In Memory of

Marta

Alvarez

(Moran)

Obituary for Marta Alvarez (Moran)

Marta Alvarez
November 17, 1931 - January 10, 2021
New Windsor, NY

Written by her son: Paul Alvarez

My mother was born in the Cuban province of Camaguay in 1931. Her father was a dentist and surgeon who died when my mother was about five years old. Afterwards, for a few years, my mother was raised in a convent which accounted for her very religious views throughout her life. Her grandmother then moved the family to the countryside and my mother always said that made her a hillbilly despite attending the University of Havana and considering herself an intellectual. She met my father when he was 13 and she was 10 and they were inseparable for 79 years. In 1952 she followed my father to New York City where they were soon married and took up residence in Manhattan. She worked several different jobs but then became a full time housewife after having me, her only son. When I was four years old, we moved to an apartment in Elmhurst, Queens which they proceeded to live in for almost forty-five years.

My mother was an unpublished writer of prose and poetry. She spoke in very “correct” Spanish and her writing was always too verbose and flowery for me to read. Her stories were baroque romances like the 18th and 19th century novels about true love amongst aristocrats. Our family joke was that she thought that she was Miguel DeCervantes reincarnated.
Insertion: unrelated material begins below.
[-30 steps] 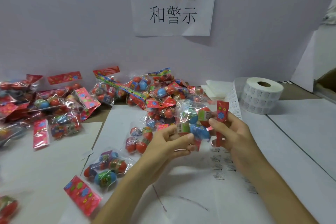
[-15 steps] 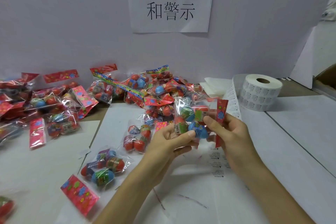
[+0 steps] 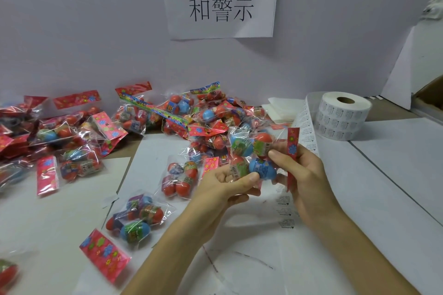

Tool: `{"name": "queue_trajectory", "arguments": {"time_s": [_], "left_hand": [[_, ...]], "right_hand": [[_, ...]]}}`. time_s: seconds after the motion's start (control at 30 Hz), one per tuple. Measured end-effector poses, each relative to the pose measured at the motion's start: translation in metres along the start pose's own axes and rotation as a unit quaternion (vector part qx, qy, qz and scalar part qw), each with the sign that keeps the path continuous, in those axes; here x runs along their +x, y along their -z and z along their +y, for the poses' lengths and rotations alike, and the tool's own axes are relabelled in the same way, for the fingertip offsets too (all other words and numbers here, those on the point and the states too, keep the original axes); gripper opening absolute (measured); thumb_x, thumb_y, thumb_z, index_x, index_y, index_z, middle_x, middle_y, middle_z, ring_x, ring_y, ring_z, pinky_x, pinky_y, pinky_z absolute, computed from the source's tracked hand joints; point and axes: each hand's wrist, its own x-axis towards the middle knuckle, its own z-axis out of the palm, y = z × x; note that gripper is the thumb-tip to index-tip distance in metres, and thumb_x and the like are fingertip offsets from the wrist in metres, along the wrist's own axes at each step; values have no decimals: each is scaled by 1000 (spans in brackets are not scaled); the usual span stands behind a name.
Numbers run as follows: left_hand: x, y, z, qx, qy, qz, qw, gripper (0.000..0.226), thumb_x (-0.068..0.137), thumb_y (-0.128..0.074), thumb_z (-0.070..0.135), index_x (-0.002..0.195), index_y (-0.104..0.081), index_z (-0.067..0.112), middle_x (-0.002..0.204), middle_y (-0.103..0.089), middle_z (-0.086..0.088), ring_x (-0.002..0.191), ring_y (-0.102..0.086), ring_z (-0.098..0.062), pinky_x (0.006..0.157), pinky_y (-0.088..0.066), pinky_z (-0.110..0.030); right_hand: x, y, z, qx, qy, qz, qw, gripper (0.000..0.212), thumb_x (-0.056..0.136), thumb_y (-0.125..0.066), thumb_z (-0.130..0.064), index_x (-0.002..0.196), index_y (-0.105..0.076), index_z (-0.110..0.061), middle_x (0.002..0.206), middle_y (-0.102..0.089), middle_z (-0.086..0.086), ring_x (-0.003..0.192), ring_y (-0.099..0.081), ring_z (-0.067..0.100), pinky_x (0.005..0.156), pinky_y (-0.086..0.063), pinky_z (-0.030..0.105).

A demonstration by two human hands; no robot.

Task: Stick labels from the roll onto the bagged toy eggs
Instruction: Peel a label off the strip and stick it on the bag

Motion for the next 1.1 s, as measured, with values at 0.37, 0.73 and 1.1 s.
{"name": "queue_trajectory", "arguments": {"time_s": [0.37, 0.73, 1.1], "left_hand": [[-2, -1, 3, 4, 17, -44, 999, 54, 86, -74, 44, 125, -69, 7, 111, -76, -13, 85, -70, -21, 77, -56, -27], [0, 5, 4, 11, -17, -29, 999, 40, 89, -75, 40, 119, -75, 15, 111, -76, -11, 88, -71, -20, 74, -57, -31], [2, 6, 7, -112, -37, 33, 992, 53, 82, -85, 17, 127, -62, 4, 113, -75, -20, 99, -76, -37, 79, -63, -41]], "right_hand": [[1, 2, -5, -14, 1, 35, 999, 35, 65, -80, -36, 92, -75, -14, 92, -77, 9, 86, -75, 25, 71, -59, 33], [4, 13, -13, -82, -60, -114, 988, 18, 77, -83, -29, 88, -77, -16, 96, -77, 11, 94, -73, 27, 83, -60, 31], [1, 3, -8, -41, -127, -78, 988, 31, 66, -79, -41, 86, -77, -17, 94, -77, 8, 83, -73, 19, 69, -58, 31]]}}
I used to make Super-8 movies with my friends, which she encouraged and helped with. She even turned the apartment upside down creating paper mache sets for my Star Wars like movie and later a World War II movie. She even allowed my room to be set up to blow up miniatures and create large dioramas as well. She was very active helping us out, making sure we didn’t kill ourselves and very happy feeding my friends and I. She kept us out of trouble and helped to maintain our innocence while growing up. In retrospect my friends and I might consider her the ringleader or certainly the enabler of our escapades.

She was a self-taught cook and she did all right. She was very prone to suggestion however: salt caused high blood pressure so it was banished from our home, we ate red meat every day to avoid anemia, undercooking food was a danger so dinner was often over-cooked and dried out, etc... I grew up thinking that ketchup had to be used on everything. She even once substituted ketchup for sauce in lasagna and yet I miss some of her dishes.

My mother was also very imaginative, feisty and stubborn. My parents insisted on being self-reliant into their eighties. Eventually they needed help which they rejected and a nursing home became the only option. Luckily, I was always able to keep them together because separating them seemed criminal somehow. She developed some dementia and her imagination fueled some wonderful stories of daily magical occurrences that occurred in her room. Those stories would remind me of the Baron Munchausen stories and the films of George’s Melies with a dash of Luis Bunuel. Later on she suffered a stroke which paralyzed her left side but did not stop her from giving her therapists a hard time for not following her self-concocted treatment plans.

For a housewife and unpublished author, my mom was much more than what I write here. My mother was often my confidant and advisor while growing up. Her fertile imagination and love of reading fiction are two things that had a profound impact on me. My father passed away in April, 2020 and my mother has now followed. I miss them both very much but I’m happy they are together. They are missed and survived by myself, my wife Donna and their two granddaughters, Barbara and Stephanie.

My mother taught me a lot, her best lessons I have learned too late: There is never enough time to spend with your loved ones, never enough words to tell them how you appreciate and love them. You don’t get advance notice of when your last time with a loved one will come. In later years, my mother’s dementia and deafness made it very hard to communicate with her. Don’t lose your opportunity to talk with them while they are lucid and alert. Forget all those little arguments; disagreements become lost overtime but love does not. Cherish your loved ones, all of them, and spend more time with them. Nothing and no one lasts forever so be there now with them and for them and yourself.

Thank you everyone who have sent me condolences, well wishes and love. Be safe and healthy, love your families. Miss you all.